The intravesical combination of gemcitabine and docetaxel has emerged as one of the most commonly used treatments for patients with BCG unresponsive NMIBC, due to its efficacy, ease of administration, wide availability, and relatively low cost.13 As a result, there has been increased interest in moving up this combination to earlier disease settings, particularly during periods of BCG shortages. The University of Iowa group published their single center experience comparing the outcomes of patients with high-risk, BCG naïve NMIBC receiving gemcitabine + docetaxel versus BCG. Similar to BCG, patients received induction gemcitabine + docetaxel once weekly for six weeks, with subsequent maintenance instillations given once monthly for patients without evidence of disease recurrence. The 6-, 12-, and 24-months high-grade recurrence-free survival estimates in each group were as follows:

  • Gemcitabine + docetaxel: 92%, 85%, and 81%, respectively
  • BCG: 76%, 71%, and 69%, respectively

Multivariable Cox regression analyses adjusted for differences in patient age, sex, treatment year, and presence of demonstrated that the combination of gemcitabine + docetaxel, compared to BCG, was associated with significantly better high-grade recurrence-free survival rates (HR 0.57; 95% CI 0.33 to 0.97).14


Furthermore, fewer patients receiving induction gemcitabine + docetaxel discontinued therapy during induction. In the absence of level one evidence comparing these two treatment regimens, these results suggest that gemcitabine + docetaxel is a viable alternative to BCG in the BCG naïve setting, during the current BCG shortage. 

The ongoing EA8212 BRIDGE study (NCT05538663) is a non-inferiority trial comparing gemcitabine + docetaxel to standard BCG for patients with BCG-naïve high-grade NMIBC. This study will randomize 870 patients 1:1 (stratified by pure CIS, pure papillary, and mixed) to gemcitabine + docetaxel 6 weekly cycles with monthly maintenance versus BCG 6 weekly cycles with SWOG protocol maintenance.
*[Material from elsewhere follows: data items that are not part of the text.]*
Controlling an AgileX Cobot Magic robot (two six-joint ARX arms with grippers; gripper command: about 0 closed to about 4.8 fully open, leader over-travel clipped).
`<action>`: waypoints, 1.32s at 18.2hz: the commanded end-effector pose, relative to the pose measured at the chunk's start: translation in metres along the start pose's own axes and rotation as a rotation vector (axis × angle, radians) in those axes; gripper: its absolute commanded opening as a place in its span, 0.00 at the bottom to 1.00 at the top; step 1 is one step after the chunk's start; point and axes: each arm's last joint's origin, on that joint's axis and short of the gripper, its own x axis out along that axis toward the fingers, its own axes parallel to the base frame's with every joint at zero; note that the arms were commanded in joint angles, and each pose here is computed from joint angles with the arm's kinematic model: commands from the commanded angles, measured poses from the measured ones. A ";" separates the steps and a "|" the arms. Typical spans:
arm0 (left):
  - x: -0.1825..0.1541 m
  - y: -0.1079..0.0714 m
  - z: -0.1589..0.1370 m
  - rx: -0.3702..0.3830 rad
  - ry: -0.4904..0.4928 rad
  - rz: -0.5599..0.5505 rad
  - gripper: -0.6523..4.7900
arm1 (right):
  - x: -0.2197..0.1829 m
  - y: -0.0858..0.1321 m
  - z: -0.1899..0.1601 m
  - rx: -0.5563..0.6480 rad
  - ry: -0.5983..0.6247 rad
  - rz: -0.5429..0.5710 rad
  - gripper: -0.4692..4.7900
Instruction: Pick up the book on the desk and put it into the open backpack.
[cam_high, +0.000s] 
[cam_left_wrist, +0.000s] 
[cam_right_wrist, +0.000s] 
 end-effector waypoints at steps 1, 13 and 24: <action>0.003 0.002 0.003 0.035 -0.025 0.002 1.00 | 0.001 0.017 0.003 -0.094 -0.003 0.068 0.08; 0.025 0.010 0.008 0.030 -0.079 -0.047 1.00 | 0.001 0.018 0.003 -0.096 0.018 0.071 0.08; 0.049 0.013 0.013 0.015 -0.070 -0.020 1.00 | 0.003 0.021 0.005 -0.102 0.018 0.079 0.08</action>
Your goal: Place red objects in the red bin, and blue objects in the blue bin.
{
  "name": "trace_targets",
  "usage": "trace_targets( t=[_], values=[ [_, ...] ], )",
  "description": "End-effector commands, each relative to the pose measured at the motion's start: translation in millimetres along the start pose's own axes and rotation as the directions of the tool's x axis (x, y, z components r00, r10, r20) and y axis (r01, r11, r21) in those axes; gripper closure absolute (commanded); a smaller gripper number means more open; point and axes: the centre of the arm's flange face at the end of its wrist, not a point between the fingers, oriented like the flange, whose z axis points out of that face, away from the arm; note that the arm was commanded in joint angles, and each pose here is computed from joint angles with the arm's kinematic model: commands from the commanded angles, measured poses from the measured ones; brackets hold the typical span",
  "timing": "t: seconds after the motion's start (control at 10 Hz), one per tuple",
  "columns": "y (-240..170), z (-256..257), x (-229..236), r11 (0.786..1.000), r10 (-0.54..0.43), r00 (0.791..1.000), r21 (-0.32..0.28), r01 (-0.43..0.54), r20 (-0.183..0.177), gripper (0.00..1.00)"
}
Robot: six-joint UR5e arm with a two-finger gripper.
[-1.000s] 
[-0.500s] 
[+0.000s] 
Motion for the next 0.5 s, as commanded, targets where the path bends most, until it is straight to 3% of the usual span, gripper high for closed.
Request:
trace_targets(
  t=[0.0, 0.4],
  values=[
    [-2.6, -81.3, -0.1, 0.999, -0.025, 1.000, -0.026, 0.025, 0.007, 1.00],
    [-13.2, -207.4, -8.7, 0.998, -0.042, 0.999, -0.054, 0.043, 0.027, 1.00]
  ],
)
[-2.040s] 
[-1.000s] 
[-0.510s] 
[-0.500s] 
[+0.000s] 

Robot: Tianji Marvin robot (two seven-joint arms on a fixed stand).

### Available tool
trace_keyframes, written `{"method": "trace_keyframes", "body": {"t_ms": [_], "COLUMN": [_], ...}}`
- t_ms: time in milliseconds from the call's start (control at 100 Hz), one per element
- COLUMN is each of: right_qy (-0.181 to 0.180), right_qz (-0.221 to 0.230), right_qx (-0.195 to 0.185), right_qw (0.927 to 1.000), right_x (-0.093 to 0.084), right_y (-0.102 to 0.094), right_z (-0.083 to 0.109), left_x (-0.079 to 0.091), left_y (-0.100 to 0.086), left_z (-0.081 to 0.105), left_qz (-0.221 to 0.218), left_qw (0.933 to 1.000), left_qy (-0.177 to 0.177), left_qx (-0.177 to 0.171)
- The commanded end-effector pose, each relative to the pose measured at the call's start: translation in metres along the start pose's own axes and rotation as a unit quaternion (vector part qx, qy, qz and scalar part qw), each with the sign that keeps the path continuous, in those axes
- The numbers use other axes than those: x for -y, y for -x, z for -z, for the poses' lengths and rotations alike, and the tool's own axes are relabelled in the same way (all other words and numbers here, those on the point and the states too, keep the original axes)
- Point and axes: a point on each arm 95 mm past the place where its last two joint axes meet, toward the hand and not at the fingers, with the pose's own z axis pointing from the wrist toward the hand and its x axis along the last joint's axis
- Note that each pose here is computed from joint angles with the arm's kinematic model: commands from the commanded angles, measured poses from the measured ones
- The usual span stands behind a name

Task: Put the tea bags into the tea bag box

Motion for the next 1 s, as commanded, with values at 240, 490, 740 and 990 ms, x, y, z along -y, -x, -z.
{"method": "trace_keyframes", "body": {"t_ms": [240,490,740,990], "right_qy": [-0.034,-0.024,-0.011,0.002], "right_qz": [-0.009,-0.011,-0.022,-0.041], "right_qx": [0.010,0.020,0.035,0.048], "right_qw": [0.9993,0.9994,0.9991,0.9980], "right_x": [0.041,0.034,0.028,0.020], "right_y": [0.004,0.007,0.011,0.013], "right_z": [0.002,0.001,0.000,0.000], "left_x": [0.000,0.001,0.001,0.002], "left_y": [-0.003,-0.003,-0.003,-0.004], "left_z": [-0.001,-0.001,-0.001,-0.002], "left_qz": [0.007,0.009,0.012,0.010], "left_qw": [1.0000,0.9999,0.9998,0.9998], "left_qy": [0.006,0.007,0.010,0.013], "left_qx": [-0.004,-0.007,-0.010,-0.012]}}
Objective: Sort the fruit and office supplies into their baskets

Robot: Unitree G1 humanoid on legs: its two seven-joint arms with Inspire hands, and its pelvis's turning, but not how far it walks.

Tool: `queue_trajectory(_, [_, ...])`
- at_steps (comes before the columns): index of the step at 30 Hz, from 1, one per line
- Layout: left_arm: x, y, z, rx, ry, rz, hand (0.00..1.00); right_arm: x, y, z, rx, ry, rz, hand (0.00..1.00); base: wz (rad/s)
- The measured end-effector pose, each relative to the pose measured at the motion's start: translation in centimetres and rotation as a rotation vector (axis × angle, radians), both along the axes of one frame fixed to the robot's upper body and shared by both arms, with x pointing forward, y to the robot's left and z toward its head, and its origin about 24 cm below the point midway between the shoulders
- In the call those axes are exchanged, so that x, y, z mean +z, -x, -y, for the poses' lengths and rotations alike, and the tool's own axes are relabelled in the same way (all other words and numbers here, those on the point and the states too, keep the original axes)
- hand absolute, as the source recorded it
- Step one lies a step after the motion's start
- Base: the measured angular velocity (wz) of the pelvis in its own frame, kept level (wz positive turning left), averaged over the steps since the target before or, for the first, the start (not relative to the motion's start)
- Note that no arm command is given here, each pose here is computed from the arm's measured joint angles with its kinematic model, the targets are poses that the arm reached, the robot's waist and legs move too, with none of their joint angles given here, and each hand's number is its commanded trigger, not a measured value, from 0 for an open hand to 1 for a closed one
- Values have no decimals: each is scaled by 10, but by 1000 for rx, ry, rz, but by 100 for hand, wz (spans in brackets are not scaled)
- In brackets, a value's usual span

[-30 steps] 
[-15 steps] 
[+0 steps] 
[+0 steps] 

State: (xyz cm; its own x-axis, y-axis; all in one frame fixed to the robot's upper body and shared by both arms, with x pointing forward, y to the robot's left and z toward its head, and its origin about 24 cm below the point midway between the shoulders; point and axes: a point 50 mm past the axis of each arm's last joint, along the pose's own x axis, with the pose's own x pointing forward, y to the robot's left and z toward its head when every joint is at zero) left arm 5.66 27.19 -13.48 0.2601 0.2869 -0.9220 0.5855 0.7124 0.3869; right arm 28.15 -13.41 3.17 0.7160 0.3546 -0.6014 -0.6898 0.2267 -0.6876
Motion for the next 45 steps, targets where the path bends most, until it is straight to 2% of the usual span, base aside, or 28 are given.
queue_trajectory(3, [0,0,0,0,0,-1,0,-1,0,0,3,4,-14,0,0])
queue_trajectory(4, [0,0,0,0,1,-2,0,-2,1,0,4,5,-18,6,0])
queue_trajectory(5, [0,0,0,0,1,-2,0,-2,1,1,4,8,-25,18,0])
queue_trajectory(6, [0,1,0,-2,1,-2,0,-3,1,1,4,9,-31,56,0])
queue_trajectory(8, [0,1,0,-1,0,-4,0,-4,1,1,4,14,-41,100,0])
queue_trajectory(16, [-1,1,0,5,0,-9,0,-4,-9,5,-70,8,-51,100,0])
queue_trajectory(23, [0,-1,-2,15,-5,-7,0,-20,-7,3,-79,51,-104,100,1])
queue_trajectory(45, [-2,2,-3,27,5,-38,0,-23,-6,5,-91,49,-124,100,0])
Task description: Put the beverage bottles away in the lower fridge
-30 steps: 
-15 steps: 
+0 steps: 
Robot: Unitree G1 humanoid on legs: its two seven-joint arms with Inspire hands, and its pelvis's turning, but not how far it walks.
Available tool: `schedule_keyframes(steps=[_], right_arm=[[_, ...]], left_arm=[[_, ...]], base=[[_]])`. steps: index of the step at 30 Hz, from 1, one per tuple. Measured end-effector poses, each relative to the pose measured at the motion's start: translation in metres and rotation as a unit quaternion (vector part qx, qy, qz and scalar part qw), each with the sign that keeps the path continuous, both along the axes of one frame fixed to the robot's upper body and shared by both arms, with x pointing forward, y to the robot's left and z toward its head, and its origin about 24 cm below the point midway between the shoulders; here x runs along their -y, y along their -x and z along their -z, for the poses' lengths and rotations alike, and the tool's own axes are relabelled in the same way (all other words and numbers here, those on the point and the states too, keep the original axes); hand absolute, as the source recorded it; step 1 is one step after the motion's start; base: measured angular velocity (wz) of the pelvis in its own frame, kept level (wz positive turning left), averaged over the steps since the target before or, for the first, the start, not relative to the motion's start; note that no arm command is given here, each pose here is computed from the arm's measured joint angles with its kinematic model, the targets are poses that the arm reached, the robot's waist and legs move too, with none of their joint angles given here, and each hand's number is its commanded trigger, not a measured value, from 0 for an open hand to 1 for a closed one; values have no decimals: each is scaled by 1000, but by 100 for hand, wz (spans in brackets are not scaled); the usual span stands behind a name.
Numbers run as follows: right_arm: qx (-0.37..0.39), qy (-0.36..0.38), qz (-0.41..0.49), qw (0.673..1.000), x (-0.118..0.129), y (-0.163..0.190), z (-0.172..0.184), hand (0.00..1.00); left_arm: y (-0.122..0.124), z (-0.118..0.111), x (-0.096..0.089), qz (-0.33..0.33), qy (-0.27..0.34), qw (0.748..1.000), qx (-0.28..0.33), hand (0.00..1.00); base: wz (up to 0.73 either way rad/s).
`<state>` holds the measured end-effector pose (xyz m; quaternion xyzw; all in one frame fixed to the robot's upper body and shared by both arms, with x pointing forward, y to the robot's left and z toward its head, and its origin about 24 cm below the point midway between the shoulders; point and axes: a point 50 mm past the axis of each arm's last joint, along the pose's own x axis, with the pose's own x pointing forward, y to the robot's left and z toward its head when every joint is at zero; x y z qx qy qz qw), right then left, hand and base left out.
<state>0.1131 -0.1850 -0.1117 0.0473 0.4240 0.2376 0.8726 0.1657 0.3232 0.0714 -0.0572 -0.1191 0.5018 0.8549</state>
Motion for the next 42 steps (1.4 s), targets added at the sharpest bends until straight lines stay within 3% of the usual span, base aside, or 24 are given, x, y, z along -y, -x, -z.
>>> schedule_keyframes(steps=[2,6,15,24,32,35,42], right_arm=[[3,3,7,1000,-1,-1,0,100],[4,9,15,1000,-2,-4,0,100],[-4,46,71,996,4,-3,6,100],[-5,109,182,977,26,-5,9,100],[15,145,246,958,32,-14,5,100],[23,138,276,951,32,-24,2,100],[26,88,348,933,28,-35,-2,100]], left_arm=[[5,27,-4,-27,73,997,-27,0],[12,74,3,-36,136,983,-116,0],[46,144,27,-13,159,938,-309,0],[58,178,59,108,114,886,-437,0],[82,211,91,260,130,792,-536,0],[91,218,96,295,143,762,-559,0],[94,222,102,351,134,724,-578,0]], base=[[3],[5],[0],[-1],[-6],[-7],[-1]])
The primary outcome for this study is event free survival, defined as the time from randomization to high-grade recurrence in the bladder (CIS, high-grade Ta, high-grade T1 or T2 disease), progression of disease, or death. The study design is as follows:


Gemcitabine or Mitomycin

At AUA 2023, the results of a ‘real world’ analysis comparing intravesical chemotherapy to BCG in patients with newly diagnosed high-grade Ta urothelial carcinoma of the bladder were presented. This study included 166 patients from Memorial Sloan Kettering Cancer Center (MSKCC), who were ‘naturally’ randomized to either BCG (n=111) or chemotherapy (n=55; gemcitabine: 15, mitomycin: 40). During the ongoing shortage, BCG use has been restricted to patients with either HG T1 or CIS only. As such, patients in the high-grade Ta group have been randomly given either BCG or chemotherapy, as per the treating physician’s discretion.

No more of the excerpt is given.